→ **GOAL OF THE EXERCISE**:
With images removed, return the whole listing exactly as written.

→ **COLLECTED MATERIAL**:
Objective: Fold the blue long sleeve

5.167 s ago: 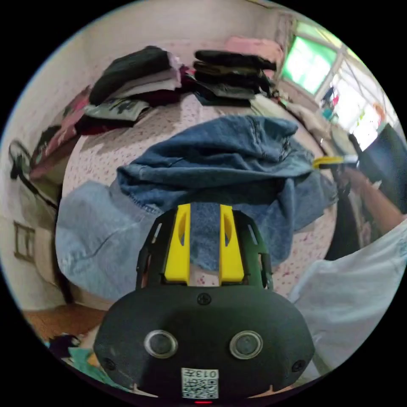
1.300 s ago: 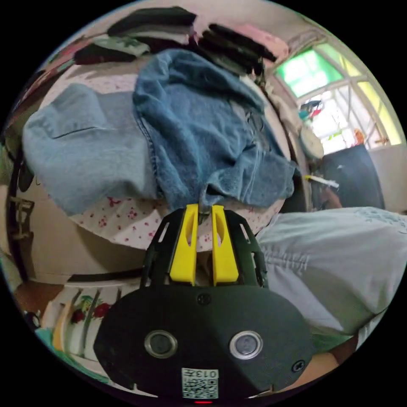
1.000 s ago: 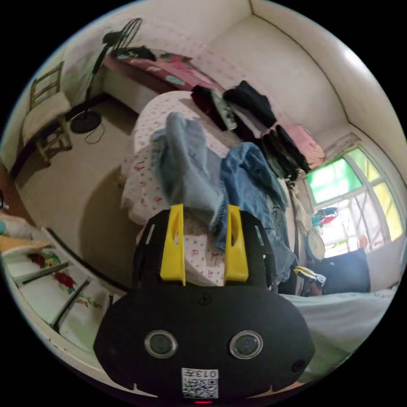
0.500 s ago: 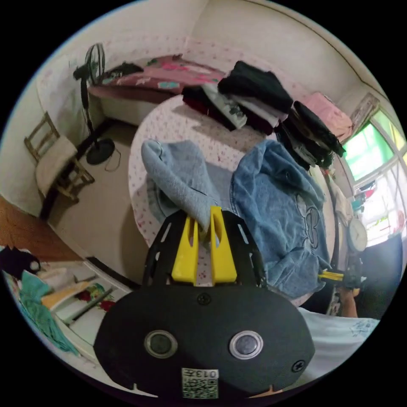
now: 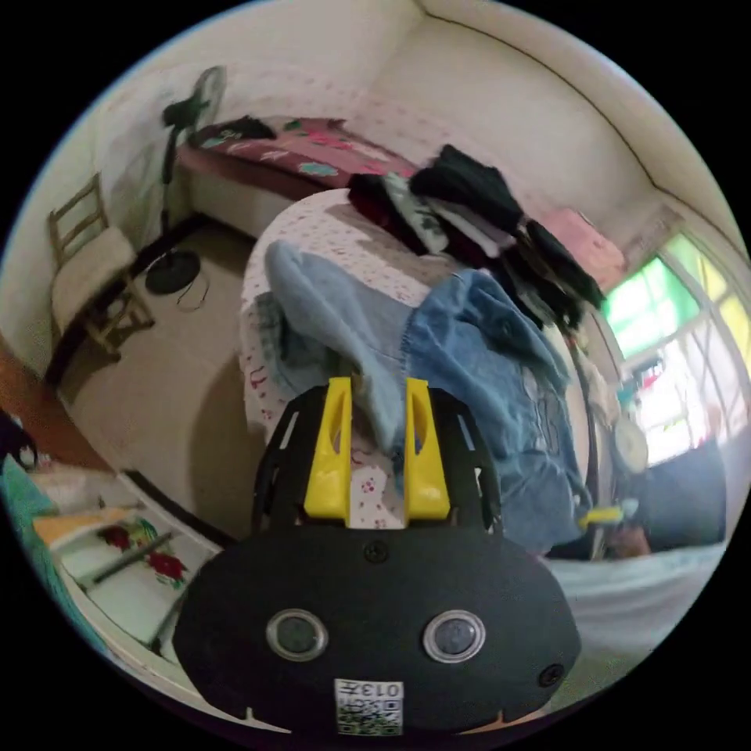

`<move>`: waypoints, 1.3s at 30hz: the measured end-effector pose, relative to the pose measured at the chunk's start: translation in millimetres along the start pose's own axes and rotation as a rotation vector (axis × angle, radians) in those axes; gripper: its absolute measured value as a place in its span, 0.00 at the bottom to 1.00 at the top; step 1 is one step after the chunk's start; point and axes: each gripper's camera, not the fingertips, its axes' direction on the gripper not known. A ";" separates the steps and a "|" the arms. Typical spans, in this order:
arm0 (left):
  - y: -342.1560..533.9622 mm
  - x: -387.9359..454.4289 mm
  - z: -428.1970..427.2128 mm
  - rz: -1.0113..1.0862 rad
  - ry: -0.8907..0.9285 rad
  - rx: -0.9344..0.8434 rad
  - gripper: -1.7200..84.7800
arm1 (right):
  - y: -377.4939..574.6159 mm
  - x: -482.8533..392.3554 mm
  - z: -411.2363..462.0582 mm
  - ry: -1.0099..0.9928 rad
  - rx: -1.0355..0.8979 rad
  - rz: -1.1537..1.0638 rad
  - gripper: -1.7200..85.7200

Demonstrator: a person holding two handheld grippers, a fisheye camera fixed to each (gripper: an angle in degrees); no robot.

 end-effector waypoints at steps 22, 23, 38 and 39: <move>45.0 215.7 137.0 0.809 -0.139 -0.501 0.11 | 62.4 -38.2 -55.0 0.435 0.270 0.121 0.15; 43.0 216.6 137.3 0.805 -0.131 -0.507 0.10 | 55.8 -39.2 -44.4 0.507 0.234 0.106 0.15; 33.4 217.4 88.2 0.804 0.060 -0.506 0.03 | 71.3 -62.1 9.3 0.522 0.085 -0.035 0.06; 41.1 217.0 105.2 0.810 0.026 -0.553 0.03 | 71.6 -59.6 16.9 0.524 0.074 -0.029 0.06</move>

→ **YOUR RESPONSE**:
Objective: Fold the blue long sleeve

5.167 s ago: 
1.300 s ago: 
1.000 s ago: 
0.500 s ago: 
now: 

`<move>`: waypoints, 1.3s at 30hz: the measured end-effector pose, relative to the pose measured at the chunk's start: translation in millimetres along the start pose's own axes and rotation as a rotation vector (axis × angle, radians) in those axes; gripper: its absolute measured value as a place in its span, 0.00 at the bottom to 1.00 at the top; step 1 is one step after the chunk's start; point and axes: each gripper's camera, not the fingertips, its axes' direction on the gripper not known. A ";" separates the steps and a "|" the arms. Typical spans, in this order:
arm0 (left):
  - y: -342.1560..533.9622 mm
  - x: -387.9359..454.4289 mm
  - z: -428.1970..427.2128 mm
  - rz: -1.0113..1.0862 rad
  - ry: -0.8907..0.9285 rad
  - rx: -0.9344..0.8434 rad
  - gripper: -1.7200..84.7800
arm1 (right):
  - y: -377.4939..574.6159 mm
  - x: -482.8533..392.3554 mm
  - z: -411.2363..462.0582 mm
  - ry: -1.0099..0.9928 rad
  - rx: -1.0355..0.8979 rad
  - rz: -1.1537..1.0638 rad
  - gripper: -1.7200..85.7200

Demonstrator: a person holding two handheld grippers, a fisheye camera fixed to each (gripper: an angle in degrees); no robot.

 end-effector waypoints at steps 22, 23, 38 and 39: <move>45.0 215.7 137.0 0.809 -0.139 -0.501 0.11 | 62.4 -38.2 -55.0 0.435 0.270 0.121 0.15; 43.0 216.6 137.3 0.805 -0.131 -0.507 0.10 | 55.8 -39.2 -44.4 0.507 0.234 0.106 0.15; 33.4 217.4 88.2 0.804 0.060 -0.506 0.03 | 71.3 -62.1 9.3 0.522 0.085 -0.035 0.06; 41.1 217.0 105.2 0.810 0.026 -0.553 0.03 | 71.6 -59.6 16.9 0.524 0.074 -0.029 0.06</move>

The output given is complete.